» THE PROBLEM: The whole listing below is to be returned without alteration.
*** PROVIDED DATA ***
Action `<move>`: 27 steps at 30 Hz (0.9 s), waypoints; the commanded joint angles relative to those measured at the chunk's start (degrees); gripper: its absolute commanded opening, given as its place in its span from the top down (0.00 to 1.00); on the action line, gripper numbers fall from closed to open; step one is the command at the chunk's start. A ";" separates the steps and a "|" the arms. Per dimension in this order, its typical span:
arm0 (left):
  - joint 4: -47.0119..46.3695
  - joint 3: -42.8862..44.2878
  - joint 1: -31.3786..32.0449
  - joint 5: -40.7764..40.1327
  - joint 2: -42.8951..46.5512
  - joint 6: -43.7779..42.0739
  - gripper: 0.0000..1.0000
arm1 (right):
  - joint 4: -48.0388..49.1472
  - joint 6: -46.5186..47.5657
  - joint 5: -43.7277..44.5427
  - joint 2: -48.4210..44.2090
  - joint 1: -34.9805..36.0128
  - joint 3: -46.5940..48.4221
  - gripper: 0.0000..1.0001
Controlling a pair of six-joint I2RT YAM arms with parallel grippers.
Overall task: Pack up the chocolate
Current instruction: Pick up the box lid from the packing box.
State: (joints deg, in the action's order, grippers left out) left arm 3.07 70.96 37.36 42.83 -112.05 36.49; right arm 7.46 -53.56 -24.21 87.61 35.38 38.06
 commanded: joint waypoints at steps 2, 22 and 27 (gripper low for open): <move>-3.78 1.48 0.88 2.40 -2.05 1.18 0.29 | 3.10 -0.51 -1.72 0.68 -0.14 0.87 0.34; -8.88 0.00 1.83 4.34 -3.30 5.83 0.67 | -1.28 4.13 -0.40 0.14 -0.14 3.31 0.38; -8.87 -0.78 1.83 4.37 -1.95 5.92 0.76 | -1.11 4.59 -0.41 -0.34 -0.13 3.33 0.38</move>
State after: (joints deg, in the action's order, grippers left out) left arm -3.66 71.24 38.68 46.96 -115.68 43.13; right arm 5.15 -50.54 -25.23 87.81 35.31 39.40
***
» SOLVED EXERCISE:
Action `<move>`: 27 steps at 30 Hz (0.9 s), waypoints; the commanded joint angles relative to those measured at the chunk's start (degrees); gripper: its absolute commanded opening, given as its place in its span from the top down (0.00 to 1.00); on the action line, gripper numbers fall from closed to open; step one is the command at the chunk's start. A ";" separates the steps and a "|" the arms. Per dimension in this order, its typical span:
arm0 (left):
  - joint 4: -47.0119..46.3695
  - joint 3: -42.8862..44.2878
  - joint 1: -31.3786..32.0449
  - joint 5: -40.7764..40.1327
  - joint 2: -42.8951..46.5512
  - joint 6: -43.7779..42.0739
  - gripper: 0.0000..1.0000
arm1 (right):
  - joint 4: -48.0388..49.1472
  - joint 6: -46.5186..47.5657
  - joint 5: -43.7277..44.5427
  - joint 2: -48.4210..44.2090
  - joint 1: -34.9805..36.0128
  - joint 3: -46.5940..48.4221
  - gripper: 0.0000..1.0001
Controlling a pair of six-joint I2RT YAM arms with parallel grippers.
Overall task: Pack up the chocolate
Current instruction: Pick up the box lid from the packing box.
State: (joints deg, in the action's order, grippers left out) left arm 3.07 70.96 37.36 42.83 -112.05 36.49; right arm 7.46 -53.56 -24.21 87.61 35.38 38.06
 commanded: joint waypoints at steps 2, 22 and 27 (gripper low for open): <move>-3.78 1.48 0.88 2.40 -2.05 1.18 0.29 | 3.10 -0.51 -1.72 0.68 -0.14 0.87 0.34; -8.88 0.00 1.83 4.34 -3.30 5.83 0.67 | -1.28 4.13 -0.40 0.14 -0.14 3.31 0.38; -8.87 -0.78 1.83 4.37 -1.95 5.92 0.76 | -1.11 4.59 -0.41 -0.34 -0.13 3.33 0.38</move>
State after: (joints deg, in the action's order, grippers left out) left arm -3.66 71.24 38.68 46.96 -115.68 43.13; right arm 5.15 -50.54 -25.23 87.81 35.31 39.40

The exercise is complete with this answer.